Campaign and promotions management
Who can say no to a welcoming offer made by a cheerful person? Store managers are the key person to run the upsell and cross-sell business in the store, but they have to understand whether the customer is open to receiving it or not.
Even if the customer is coming to the store to buy one item, if the store manager can connect with the customer and understand their needs, they can leave the store without actually buying more than they planned. The difference between two store managers and their perspective is shown in this famous story:
Two shoe salesmen go to a remote island to break into new markets. After a few days, one salesperson calls the office and says, ‘I’m on the next flight. Can’t sell shoes here. Everyone goes barefoot.’ The other salesperson sends an email to the boss minutes later: ‘Get ready! The prospects are unlimited. Nobody wears shoes here!’
Even if the retail store is in a shopping mall or a street, there is a lot of competition in product and price.
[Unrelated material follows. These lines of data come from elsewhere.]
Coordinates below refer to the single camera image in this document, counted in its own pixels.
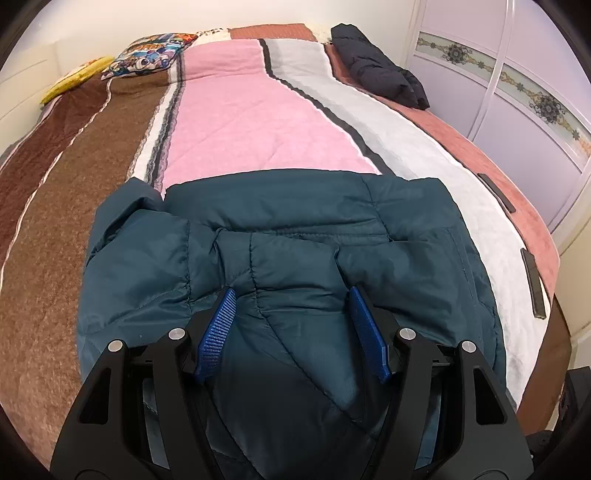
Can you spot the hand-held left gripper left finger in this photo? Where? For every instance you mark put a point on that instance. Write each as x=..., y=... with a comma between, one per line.
x=217, y=332

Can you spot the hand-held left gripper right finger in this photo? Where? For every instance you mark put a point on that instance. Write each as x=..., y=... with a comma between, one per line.
x=369, y=332

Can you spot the teal quilted jacket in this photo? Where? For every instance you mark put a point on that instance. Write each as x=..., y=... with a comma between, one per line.
x=286, y=221

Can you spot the dark flat strip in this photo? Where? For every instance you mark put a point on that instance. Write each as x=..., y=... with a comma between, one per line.
x=534, y=286
x=497, y=193

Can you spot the salmon pink bed sheet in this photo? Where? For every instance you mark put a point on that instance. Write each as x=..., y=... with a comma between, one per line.
x=461, y=138

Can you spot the striped fleece blanket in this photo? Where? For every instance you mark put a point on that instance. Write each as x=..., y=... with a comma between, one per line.
x=240, y=115

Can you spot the white wardrobe with floral trim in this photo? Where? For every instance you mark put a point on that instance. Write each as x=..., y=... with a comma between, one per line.
x=521, y=129

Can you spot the folded navy puffer jacket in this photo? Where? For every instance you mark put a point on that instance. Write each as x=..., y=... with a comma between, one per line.
x=369, y=64

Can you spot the cartoon printed pillow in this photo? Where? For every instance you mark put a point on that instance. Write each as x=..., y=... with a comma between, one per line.
x=143, y=57

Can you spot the yellow pillow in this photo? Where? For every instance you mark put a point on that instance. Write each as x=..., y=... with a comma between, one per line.
x=74, y=81

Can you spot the white headboard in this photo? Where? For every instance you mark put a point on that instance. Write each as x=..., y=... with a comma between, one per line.
x=27, y=78

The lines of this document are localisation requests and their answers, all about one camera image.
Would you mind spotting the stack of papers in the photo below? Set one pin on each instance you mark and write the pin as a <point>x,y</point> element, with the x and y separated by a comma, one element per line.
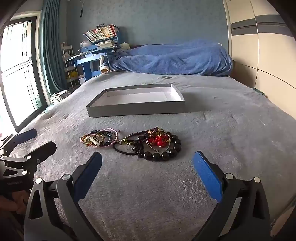
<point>105,44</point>

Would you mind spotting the window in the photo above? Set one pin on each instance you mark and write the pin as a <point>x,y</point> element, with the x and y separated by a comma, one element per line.
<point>16,69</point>

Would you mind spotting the teal curtain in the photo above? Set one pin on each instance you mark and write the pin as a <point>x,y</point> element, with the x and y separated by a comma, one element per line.
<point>53,46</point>

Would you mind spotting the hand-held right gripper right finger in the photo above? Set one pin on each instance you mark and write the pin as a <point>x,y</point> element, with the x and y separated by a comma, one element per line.
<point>208,176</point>

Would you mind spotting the beige wardrobe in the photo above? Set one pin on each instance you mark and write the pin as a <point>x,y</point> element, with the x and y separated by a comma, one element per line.
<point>259,46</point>

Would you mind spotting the blue blanket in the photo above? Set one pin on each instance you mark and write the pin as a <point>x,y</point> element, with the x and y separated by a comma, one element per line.
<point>173,58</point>

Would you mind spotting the yellow toy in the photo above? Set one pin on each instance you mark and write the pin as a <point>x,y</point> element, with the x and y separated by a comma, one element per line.
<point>74,74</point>

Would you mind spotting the small dark bead strand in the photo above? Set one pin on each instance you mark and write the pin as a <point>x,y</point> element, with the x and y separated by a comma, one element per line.
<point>136,134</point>

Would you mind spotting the white grey bag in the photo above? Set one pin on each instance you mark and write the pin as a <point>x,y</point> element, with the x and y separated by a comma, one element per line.
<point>59,96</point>

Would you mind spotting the blue desk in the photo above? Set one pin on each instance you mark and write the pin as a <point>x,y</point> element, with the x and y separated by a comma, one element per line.
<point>87,61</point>

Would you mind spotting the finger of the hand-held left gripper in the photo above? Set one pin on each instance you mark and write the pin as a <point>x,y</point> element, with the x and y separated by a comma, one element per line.
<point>26,135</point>
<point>44,150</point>

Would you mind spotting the white storage rack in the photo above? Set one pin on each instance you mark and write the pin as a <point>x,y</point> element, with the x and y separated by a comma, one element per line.
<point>69,67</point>

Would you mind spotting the row of books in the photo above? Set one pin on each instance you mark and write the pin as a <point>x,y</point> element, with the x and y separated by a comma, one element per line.
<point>101,32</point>

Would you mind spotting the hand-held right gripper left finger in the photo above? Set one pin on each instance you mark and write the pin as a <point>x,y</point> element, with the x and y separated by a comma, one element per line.
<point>89,176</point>

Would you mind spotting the person's left hand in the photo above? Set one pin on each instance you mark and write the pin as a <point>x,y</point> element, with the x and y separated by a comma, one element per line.
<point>16,201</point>

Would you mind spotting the white plush toy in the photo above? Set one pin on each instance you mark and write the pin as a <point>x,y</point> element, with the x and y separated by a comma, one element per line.
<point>124,46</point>

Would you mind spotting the grey bed cover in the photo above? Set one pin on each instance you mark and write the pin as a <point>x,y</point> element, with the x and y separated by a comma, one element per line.
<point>208,115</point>

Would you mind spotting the grey cardboard box tray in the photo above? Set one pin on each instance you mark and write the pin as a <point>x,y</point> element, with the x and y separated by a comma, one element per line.
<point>138,102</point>

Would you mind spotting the teal patterned cloth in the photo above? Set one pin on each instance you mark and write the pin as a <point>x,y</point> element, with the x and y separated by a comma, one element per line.
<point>259,91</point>

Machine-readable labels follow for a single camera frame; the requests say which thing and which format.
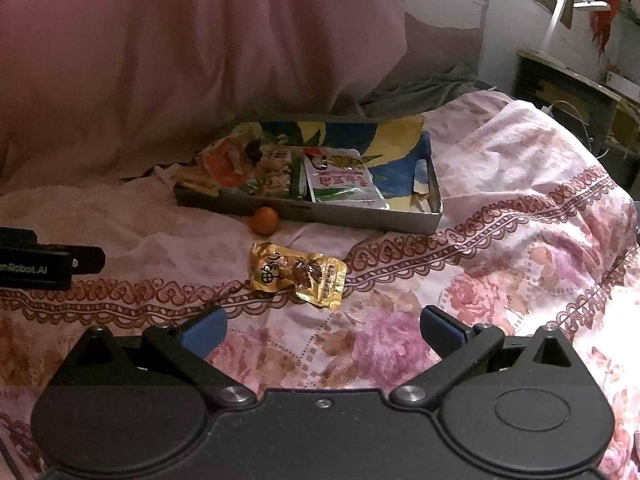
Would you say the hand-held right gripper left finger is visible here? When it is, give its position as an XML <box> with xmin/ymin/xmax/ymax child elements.
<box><xmin>50</xmin><ymin>305</ymin><xmax>258</xmax><ymax>408</ymax></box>

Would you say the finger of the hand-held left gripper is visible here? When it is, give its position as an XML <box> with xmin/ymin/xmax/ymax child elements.
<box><xmin>69</xmin><ymin>245</ymin><xmax>106</xmax><ymax>276</ymax></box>

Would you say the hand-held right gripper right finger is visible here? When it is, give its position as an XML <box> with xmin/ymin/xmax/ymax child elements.
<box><xmin>389</xmin><ymin>304</ymin><xmax>586</xmax><ymax>408</ymax></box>

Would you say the golden snack packet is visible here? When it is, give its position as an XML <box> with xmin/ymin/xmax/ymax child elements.
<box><xmin>249</xmin><ymin>241</ymin><xmax>349</xmax><ymax>309</ymax></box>

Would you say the grey tray with dinosaur print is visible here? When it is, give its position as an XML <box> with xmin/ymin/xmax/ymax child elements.
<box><xmin>172</xmin><ymin>116</ymin><xmax>444</xmax><ymax>236</ymax></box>

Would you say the clear rice cracker packet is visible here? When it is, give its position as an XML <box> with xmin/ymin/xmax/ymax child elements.
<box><xmin>175</xmin><ymin>164</ymin><xmax>222</xmax><ymax>197</ymax></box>

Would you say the orange snack bag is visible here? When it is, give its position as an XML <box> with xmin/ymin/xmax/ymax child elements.
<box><xmin>201</xmin><ymin>136</ymin><xmax>262</xmax><ymax>192</ymax></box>

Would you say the clear peanut packet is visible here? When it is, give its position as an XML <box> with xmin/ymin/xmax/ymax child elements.
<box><xmin>254</xmin><ymin>146</ymin><xmax>297</xmax><ymax>199</ymax></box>

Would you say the white and green snack pouch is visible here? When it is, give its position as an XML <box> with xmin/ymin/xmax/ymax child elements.
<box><xmin>303</xmin><ymin>147</ymin><xmax>391</xmax><ymax>210</ymax></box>

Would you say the green snack stick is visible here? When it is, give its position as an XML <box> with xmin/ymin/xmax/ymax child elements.
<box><xmin>289</xmin><ymin>151</ymin><xmax>309</xmax><ymax>202</ymax></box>

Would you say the floral blanket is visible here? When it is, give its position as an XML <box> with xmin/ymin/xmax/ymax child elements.
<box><xmin>0</xmin><ymin>91</ymin><xmax>640</xmax><ymax>480</ymax></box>

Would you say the small orange tangerine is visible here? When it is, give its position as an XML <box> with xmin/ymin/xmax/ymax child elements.
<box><xmin>250</xmin><ymin>206</ymin><xmax>280</xmax><ymax>235</ymax></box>

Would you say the pink sheet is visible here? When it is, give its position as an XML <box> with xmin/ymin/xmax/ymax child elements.
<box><xmin>0</xmin><ymin>0</ymin><xmax>408</xmax><ymax>196</ymax></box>

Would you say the grey cloth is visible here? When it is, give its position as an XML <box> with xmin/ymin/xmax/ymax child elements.
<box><xmin>357</xmin><ymin>61</ymin><xmax>483</xmax><ymax>120</ymax></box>

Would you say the dark wooden desk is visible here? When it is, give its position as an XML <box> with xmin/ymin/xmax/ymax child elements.
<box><xmin>514</xmin><ymin>49</ymin><xmax>640</xmax><ymax>163</ymax></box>

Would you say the white box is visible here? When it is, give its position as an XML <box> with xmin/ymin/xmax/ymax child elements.
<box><xmin>604</xmin><ymin>72</ymin><xmax>632</xmax><ymax>95</ymax></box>

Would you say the red hanging ornament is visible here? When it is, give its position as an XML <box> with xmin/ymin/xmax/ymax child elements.
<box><xmin>587</xmin><ymin>0</ymin><xmax>628</xmax><ymax>53</ymax></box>

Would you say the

The store managers are also mystery clients for their brand.
They go around their competitive stores and they look through what they are selling, which promotions they have, and at which price point, and then return to the store to tell you about it.
They are the eyes and ears of the management since they also know about what customers think about the competition as well.
Store managers are responsible for every operation going around in the store. They know when the delivery is coming or when the promo will begin or which position has to be filled.
They are also responsible for monthly and yearly sales and often they get bonuses if they meet the target. So, they have to keep a circular process in terms of operational management to make sure everything runs smoothly.
The store manager keeps the store safe and secure. Usually, they are the ones to lock and unlock the store, implement security cameras, and keep the cash safe.
Given this responsibility, they will be the first person to call in case of an emergency. This is the same for the people working in the store, or the customers as well. If something happens, like an unfortunate accident, they are the ones to contact necessary help.
We all know that the retail business is not just about the physical building and the walk-in customers anymore.
There are many technological advancements in retail, such as Dor’s people counting technology and other digital tools to make the customer journey more successful. Store managers are the go-to person for these tools to be used by the store employees and the customers.
They must be tech-savvy to understand them and train others to increase engagement.